Publicis
"A Lion Never Gives Up"
16 December 2025
5 mins 41s

The lion should be put to sleep tonight.
Agencies have never been great at advertising themselves, but this astonishingly hubristic film by Publicis for Publicis sets a new standard for self-aggrandisement that will be hard to surpass. One hopes that if a brand came to an agency wanting to communicate that it is this pleased with itself, the agency would suggest they rein it in so they don't make fools of themselves. Where was this constraining voice on this project? In a film designed to celebrate next year's centenary, Publicis boasts of defeating the Nazis, expressed through a scene which depicts Edith Piaf defiantly telling senior officers of the occupying Reich that they will soon be defeated. At her side is a badly-rendered AI lion, representing Publicis.
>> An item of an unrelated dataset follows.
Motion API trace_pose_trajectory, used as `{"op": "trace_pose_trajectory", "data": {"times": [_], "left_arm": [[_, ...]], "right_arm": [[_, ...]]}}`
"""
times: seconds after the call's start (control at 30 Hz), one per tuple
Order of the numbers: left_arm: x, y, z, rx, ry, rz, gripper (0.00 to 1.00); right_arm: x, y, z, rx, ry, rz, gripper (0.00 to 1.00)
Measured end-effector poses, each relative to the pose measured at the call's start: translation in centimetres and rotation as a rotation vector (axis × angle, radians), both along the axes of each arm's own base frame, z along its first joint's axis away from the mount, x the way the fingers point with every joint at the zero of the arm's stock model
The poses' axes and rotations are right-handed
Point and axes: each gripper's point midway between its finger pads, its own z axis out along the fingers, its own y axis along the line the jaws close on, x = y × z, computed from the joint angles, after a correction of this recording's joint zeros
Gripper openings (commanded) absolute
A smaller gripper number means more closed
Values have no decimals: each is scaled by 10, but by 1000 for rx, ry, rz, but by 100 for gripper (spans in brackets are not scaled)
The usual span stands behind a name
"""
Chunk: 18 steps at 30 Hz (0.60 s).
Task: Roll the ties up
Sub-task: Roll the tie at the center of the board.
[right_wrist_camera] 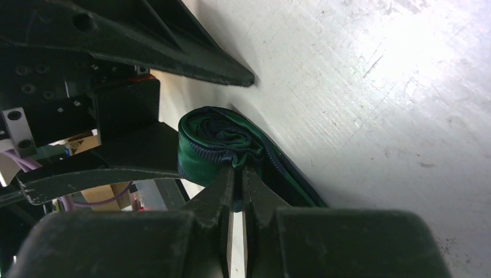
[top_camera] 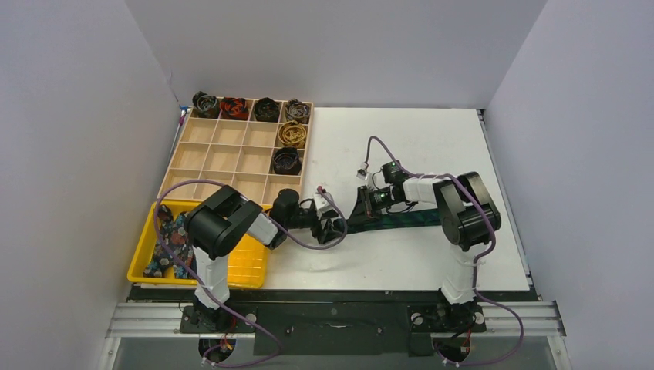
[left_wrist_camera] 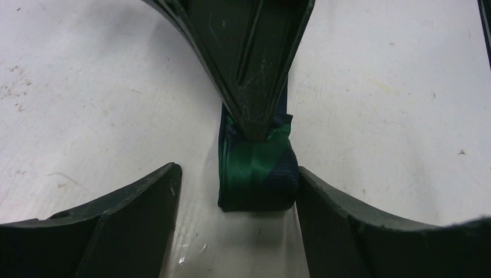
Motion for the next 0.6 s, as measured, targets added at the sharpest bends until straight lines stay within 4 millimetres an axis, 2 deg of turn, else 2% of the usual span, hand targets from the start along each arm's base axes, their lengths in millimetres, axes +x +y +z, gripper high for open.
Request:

The lion is the least implausible part of this piece of this ahistorical nonsense. Piaf did indeed perform for the Nazis during the war - at nightclubs and brothels reserved for senior officers - and she had a very cosy relationship with the occupying forces right up until the liberation of Paris by the Allied forces, when she did an about turn. Others testified on her behalf and managed to get her off the hook but, her war-time record, was, at best, complicated. By centring on Piaf's questionable legacy rather than on the genuinely heroic war-time actions of Publicis's Jewish founder Marcel Bleustein-Blanchet, which are shunted into the background, the company misses the opportunity to tell a true story of resistance. What follows is a weird potted history of the company. It brags of its acquisition of other well known agency brands, making use of the AI lion motif in a fashion that makes it look as though they bullied their way to becoming the world's largest advertising holding company - a title that, in any case, carries more stigma than status. So much so, that they should be grateful that the merger that's created Omnicomnomnom means that's no longer the case... instead, this film refuses to acknowledge that they have been displaced. Then we get to the pandemic which Publicis also seems to think was a triumph for them as they - and they alone, by implication - turned to Zoom to keep everything running and then defeated cancer the same way they defeated the Nazis! This is such an embarrassing piece of communication that their clients should run for the hills and seek agencies with a less bombastic idea of themselves. They are the resistance now!